Looking back, I do not know how, for the love of God, no one was electrocuted that day. We were standing in water that was soaking in electricity. And even more unbelievable – no one got sick. Not a single case of gastroenteritis, or salmonellosis, or shigellosis, or hepatitis, or giardiasis. Not even a rash or a fever or a fungus. Nothing.

And this, I believe, is the reason: There are angels in the sewers.

I believe we are entertaining angels unaware – everywhere and all the time. But what I have discovered to be true so often in my own life is that in the darkest, dankest, most stinky, ugly and disgusting moments – the angels are really felt. They are known. We feel protected and safe. And we feel kept.

Sometimes you have to roll up your pants and just step into the sewage of life. You have to risk electrocution and hepatitis. You have to be brave and just do it because it is the right thing to do. And so GO DO IT, my friends. Be brave and GO DO IT because angels will keep you. You will be kept.

Sometimes you don’t ask for it. You don’t even have time to rip off your socks and shoes or roll up your pants – you simply wake up one day and find yourself in the middle of swirling sewage.

This – this swirling sewage, is what my life feels like currently. I did not ask for this. I did not willingly choose to engage in this battle with crap. But still, I am noticing the angels. I am feeling held. I am feeling kept.

May you truly know, brothers and sisters, that there are angels among us. ESPECIALLY in the sewage.

9 thoughts on “Angels in the Sewage

  1. I do remember thinking we were all going to get sick, but there was no alternative to seeing it through and getting that gross water out of their house. Days of stepping over everyone’s hoses pumping sewer water onto the streets with the accompanying smell seemed equally ludicrous. But you’re right, God was right in the midst of that little army of bailers and granted protection while proving how community works in the strangest of circumstances. May He flood you with a community of “bailers” when you feel like you are drowning! You and your family are such an inspiration of choosing to trust God in the tough stuff. Be assured of my prayers. Every day I stand amazed at God’s hand in my life and a direction I hadn’t anticipated.

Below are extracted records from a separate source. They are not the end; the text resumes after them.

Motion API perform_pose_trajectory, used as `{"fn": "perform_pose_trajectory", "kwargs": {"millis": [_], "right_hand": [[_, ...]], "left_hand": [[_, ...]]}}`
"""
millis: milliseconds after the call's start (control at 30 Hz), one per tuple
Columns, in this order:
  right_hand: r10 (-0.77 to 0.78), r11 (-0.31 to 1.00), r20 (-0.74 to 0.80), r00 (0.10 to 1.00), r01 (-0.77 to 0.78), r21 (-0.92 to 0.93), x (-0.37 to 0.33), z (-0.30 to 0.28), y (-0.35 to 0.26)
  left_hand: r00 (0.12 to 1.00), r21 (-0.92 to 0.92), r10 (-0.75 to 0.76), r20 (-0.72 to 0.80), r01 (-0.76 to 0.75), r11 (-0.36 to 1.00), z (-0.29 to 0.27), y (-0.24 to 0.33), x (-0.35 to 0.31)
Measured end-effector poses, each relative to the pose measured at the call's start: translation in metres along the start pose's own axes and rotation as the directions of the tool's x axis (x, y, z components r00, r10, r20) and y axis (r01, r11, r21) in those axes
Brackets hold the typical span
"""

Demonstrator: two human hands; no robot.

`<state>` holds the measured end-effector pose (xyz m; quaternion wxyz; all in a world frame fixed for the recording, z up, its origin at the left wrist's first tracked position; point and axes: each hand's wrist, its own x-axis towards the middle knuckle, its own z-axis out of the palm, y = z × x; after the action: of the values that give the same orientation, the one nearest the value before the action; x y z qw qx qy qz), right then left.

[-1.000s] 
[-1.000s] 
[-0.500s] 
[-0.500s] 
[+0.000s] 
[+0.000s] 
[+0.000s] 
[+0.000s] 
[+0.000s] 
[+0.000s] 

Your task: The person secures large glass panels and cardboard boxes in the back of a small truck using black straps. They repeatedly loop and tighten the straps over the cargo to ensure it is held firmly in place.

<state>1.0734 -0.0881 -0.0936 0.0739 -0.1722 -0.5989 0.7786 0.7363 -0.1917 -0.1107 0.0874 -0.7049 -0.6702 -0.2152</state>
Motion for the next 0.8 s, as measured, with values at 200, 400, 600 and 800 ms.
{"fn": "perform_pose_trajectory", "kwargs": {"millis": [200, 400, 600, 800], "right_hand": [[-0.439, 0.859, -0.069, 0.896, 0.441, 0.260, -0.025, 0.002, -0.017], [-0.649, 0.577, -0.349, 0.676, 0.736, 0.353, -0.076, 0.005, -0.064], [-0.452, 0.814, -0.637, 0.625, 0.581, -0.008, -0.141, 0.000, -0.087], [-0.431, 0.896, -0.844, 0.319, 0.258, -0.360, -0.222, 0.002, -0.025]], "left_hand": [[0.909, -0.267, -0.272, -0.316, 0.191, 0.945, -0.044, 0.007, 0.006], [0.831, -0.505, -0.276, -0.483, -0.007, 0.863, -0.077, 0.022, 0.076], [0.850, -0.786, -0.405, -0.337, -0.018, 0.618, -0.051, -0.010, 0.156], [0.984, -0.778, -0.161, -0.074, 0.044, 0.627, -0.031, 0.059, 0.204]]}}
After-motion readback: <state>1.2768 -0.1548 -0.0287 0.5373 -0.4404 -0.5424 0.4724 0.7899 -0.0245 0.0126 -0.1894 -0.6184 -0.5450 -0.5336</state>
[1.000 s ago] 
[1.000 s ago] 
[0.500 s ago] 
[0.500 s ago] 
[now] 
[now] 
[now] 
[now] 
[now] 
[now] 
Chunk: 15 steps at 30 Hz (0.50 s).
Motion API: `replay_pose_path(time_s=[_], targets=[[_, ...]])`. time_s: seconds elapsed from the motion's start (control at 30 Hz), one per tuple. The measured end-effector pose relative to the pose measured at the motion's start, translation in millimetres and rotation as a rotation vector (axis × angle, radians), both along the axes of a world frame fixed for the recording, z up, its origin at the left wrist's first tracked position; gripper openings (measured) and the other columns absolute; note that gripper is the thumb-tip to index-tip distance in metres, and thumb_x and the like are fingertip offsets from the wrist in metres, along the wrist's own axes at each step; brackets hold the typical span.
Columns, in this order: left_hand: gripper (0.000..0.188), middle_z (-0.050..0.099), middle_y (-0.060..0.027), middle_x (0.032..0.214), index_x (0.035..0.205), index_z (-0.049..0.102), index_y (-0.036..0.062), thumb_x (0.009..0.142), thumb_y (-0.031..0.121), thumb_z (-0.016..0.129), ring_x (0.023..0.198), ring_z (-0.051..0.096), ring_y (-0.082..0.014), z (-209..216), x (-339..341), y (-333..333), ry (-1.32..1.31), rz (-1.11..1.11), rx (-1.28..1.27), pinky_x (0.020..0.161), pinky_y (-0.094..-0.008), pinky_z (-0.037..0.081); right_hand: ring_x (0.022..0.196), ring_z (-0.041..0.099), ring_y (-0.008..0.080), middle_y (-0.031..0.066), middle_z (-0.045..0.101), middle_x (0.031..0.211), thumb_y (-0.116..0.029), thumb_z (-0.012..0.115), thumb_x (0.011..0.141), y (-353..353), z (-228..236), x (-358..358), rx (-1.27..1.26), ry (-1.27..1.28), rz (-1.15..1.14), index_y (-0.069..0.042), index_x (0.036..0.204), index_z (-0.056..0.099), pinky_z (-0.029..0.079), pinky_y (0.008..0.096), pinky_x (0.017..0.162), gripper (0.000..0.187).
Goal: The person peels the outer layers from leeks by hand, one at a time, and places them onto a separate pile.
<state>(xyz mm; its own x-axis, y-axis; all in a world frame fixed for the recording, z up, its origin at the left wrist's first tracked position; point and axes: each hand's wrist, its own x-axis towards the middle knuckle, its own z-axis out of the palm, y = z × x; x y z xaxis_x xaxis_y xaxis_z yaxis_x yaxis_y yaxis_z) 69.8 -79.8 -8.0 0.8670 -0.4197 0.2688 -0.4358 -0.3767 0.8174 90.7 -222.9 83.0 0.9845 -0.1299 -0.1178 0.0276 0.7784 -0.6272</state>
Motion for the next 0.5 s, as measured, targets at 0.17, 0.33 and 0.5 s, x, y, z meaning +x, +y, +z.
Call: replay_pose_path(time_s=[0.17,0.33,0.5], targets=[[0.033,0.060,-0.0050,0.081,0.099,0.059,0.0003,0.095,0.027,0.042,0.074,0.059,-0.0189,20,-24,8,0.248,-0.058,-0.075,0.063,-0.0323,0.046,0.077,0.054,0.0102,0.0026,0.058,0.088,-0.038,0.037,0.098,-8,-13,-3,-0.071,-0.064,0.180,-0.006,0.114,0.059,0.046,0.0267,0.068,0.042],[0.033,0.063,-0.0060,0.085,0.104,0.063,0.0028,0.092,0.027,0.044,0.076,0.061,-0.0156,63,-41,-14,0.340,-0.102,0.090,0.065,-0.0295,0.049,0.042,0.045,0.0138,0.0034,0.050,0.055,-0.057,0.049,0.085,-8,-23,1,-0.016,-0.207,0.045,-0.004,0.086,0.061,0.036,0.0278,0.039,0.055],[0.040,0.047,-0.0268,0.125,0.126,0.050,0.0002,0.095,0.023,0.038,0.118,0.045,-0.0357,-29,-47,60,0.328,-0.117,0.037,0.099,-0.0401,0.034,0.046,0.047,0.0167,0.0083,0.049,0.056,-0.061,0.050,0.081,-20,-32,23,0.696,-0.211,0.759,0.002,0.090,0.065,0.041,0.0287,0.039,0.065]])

    1. Ahhhh, Shirley! YOU are the inspiration!!!! One thing I remember so vividly about that “flood day” was you showing up with a huge pot of food and setting up a “kitchen” in the Jones’ garage. That was (and is) you – always available, always serving, always loving. What a privilege to know you. It is a wonderful life we get to live, huh? Even when the direction is not what we anticipated – we still can see God in the middle of it all, we can still say God is good, and we can still live a life of gratitude and thank Him for every breath. Love you, my friend!

  2. Beautiful writing Cindy-that conference must’ve helped a lot! Just kidding of course, you have always written beautifully as long as I’ve know you. Beautiful heart=beautiful writing….

    1. Thank-you, Leisa! But you’re much too kind… I feel like my heart is an absolute wreck and most days I end up dragging it out of the mud and trying to redeem all my mistakes. You, my friend, are a true beautiful heart. Thank-you for your Christ-like example in my life. Always.

  3. Cindy, you always give me so much to think about! Thanks for using your gift of writing and sharing your life to bless others! You are an inspiration to me…..thank you and God bless.

  4. Cindy – I remember that day well. We were not able to help – we had our own flooding that day – but a Moroccan man we had met once came by and helped us – brought a snake to unclog our drain. We then sent him to the Jones’ once our was somewhat under control. I love the way the Moroccan’s rallied to help complete strangers in a time of need. Miss being there in so many ways. Blessings to you friend.

    1. Oh, I miss it so much too, Leslie! I don’t think there’s a single day that goes by where I don’t reflect on Morocco in some way. It shaped us all so profoundly, didn’t it? And yes, the extravagant generosity and self-less, giving nature of the Moroccan people is the thing that struck me the most. I long to be more like that. Miss you, Leslie!